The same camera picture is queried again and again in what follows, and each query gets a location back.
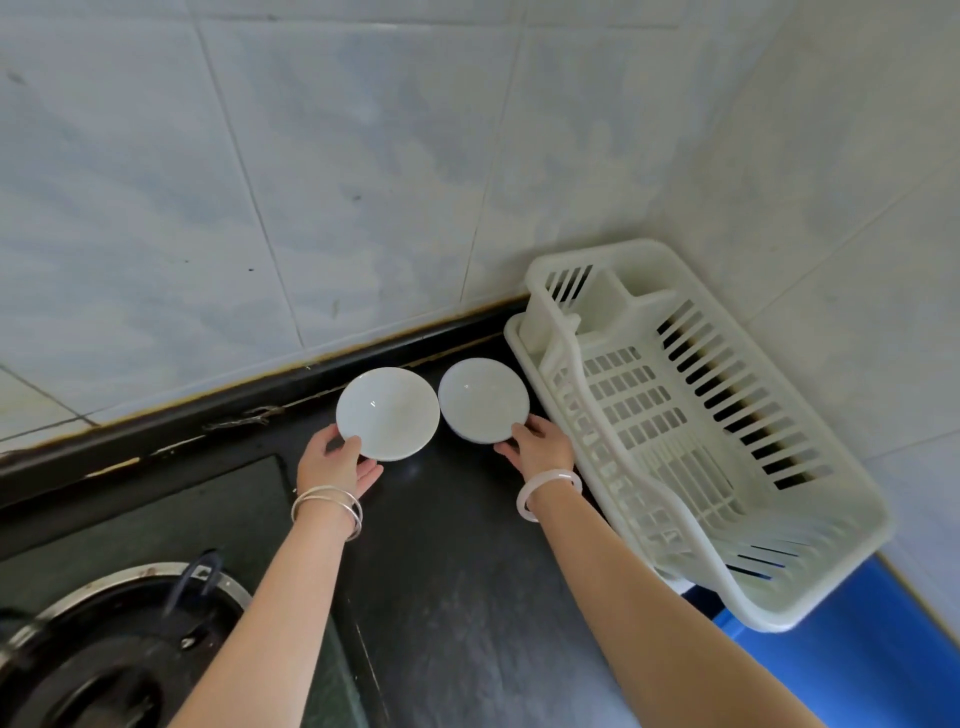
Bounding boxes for black glass gas stove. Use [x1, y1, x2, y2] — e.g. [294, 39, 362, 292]
[0, 453, 370, 728]

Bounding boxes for person's left hand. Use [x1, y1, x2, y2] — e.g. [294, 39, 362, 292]
[295, 423, 384, 502]

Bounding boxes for pale pink wrist bangle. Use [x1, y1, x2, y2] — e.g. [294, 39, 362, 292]
[514, 468, 585, 525]

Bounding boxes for white plastic dish rack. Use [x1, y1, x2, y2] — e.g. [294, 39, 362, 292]
[524, 238, 898, 636]

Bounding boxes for person's right forearm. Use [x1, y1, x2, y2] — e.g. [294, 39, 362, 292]
[525, 480, 828, 728]

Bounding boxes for person's right hand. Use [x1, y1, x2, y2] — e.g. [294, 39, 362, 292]
[492, 412, 578, 483]

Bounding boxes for silver wrist bangles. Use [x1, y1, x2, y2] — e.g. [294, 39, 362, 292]
[290, 484, 366, 543]

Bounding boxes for person's left forearm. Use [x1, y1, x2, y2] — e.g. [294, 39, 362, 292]
[168, 495, 363, 728]

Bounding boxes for blue plastic surface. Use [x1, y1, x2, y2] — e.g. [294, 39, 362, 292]
[684, 553, 960, 728]

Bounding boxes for large white round plate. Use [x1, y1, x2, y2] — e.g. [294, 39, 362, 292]
[335, 366, 441, 463]

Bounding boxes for steel burner ring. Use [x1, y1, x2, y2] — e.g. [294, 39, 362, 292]
[0, 561, 254, 728]

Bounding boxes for small white round plate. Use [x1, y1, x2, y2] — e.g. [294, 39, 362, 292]
[438, 357, 531, 444]

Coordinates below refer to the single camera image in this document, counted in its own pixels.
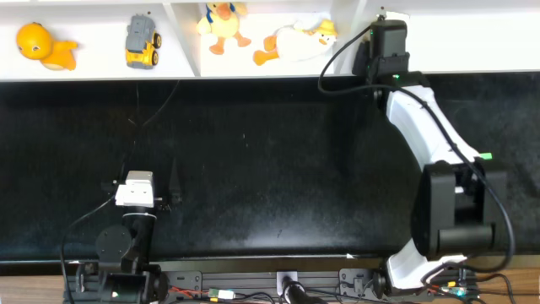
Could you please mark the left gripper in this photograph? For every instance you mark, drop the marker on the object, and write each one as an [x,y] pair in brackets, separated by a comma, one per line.
[162,203]

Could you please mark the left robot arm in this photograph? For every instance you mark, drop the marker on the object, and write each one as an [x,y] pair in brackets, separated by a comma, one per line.
[137,236]

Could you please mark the grey and yellow toy truck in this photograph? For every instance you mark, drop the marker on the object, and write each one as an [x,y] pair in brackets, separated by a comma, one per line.
[141,40]

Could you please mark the yellow rubber duck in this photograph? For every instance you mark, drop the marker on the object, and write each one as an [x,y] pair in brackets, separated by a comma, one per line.
[40,44]

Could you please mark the yellow plush duck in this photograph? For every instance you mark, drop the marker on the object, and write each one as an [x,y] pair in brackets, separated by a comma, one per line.
[223,25]

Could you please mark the white plush goose yellow hat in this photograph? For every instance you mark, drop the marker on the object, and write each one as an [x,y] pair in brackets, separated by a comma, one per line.
[297,44]

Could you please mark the white shelf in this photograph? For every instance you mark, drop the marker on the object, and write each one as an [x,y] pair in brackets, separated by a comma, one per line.
[464,46]

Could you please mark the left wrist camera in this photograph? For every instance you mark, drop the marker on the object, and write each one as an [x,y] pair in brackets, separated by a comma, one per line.
[136,190]

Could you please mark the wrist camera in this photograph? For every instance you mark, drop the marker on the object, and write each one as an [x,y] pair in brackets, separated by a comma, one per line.
[136,190]
[397,16]

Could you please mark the mounting rail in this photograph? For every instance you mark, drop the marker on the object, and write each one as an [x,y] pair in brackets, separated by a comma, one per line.
[244,279]

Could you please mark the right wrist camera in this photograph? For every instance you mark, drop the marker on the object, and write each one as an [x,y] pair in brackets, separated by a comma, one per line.
[397,16]

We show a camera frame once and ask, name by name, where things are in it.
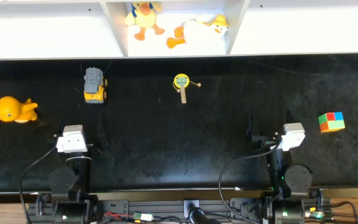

## Instructions to follow
Output the whole listing exactly. Pictures stay out.

## Answer to this problem
The same camera picture is queried again and again in what follows, and each query gets a location back.
Bounding boxes for black glass gas stove. Use [x1, y1, x2, y2] — e.g. [294, 39, 362, 292]
[0, 453, 370, 728]

Bounding boxes for person's left hand. Use [x1, y1, x2, y2] — e.g. [294, 39, 362, 292]
[295, 423, 384, 502]

Bounding boxes for pale pink wrist bangle. Use [x1, y1, x2, y2] — e.g. [294, 39, 362, 292]
[514, 468, 585, 525]

Bounding boxes for white plastic dish rack. Use [x1, y1, x2, y2] — e.g. [294, 39, 362, 292]
[524, 238, 898, 636]

Bounding boxes for person's right forearm. Use [x1, y1, x2, y2] — e.g. [294, 39, 362, 292]
[525, 480, 828, 728]

Bounding boxes for person's right hand. Use [x1, y1, x2, y2] — e.g. [294, 39, 362, 292]
[492, 412, 578, 483]

Bounding boxes for silver wrist bangles. Use [x1, y1, x2, y2] — e.g. [294, 39, 362, 292]
[290, 484, 366, 543]

Bounding boxes for person's left forearm. Use [x1, y1, x2, y2] — e.g. [294, 39, 362, 292]
[168, 495, 363, 728]

Bounding boxes for blue plastic surface. Use [x1, y1, x2, y2] — e.g. [294, 39, 362, 292]
[684, 553, 960, 728]

Bounding boxes for large white round plate. Use [x1, y1, x2, y2] — e.g. [294, 39, 362, 292]
[335, 366, 441, 463]

Bounding boxes for steel burner ring. Use [x1, y1, x2, y2] — e.g. [294, 39, 362, 292]
[0, 561, 254, 728]

Bounding boxes for small white round plate. Use [x1, y1, x2, y2] — e.g. [294, 39, 362, 292]
[438, 357, 531, 444]

Coordinates below refer to the single camera image in this document, counted in its own pixels.
Could you please mark the left gripper in this photograph? For every instance you mark, drop the marker on the object, and write each one as an [x,y] pair in brackets, separated by a comma, one per line.
[162,203]

Could you please mark the left robot arm in this photograph? For every instance you mark, drop the marker on the object, and write each one as an [x,y] pair in brackets, separated by a comma, one per line.
[137,236]

Could you please mark the grey and yellow toy truck in this photograph? For every instance you mark, drop the marker on the object, and write each one as an [x,y] pair in brackets, separated by a comma, one per line.
[141,40]

Could you please mark the yellow rubber duck in this photograph? For every instance you mark, drop the marker on the object, and write each one as an [x,y] pair in brackets, separated by a comma, one per line.
[40,44]

Could you please mark the yellow plush duck in this photograph? For every instance you mark, drop the marker on the object, and write each one as an [x,y] pair in brackets, separated by a comma, one per line.
[223,25]

Could you please mark the white plush goose yellow hat in this photograph? For every instance you mark, drop the marker on the object, and write each one as an [x,y] pair in brackets, separated by a comma, one per line.
[297,44]

Could you please mark the white shelf in this photograph? For every instance you mark, drop the marker on the object, and write each one as an [x,y] pair in brackets, separated by a comma, one per line.
[464,46]

Could you please mark the left wrist camera in this photograph? For every instance you mark, drop the marker on the object, and write each one as an [x,y] pair in brackets, separated by a comma, one per line.
[136,190]

Could you please mark the wrist camera in this photograph? For every instance you mark, drop the marker on the object, and write each one as an [x,y] pair in brackets, separated by a comma, one per line.
[136,190]
[397,16]

Could you please mark the mounting rail in this photograph? For every instance you mark, drop the marker on the object, and write each one as an [x,y] pair in brackets, separated by a comma, one per line.
[244,279]

Could you please mark the right wrist camera in this photograph? For every instance you mark, drop the marker on the object, and write each one as an [x,y] pair in brackets, separated by a comma, one per line.
[397,16]

We show a camera frame once and ask, name by name, where things are in it.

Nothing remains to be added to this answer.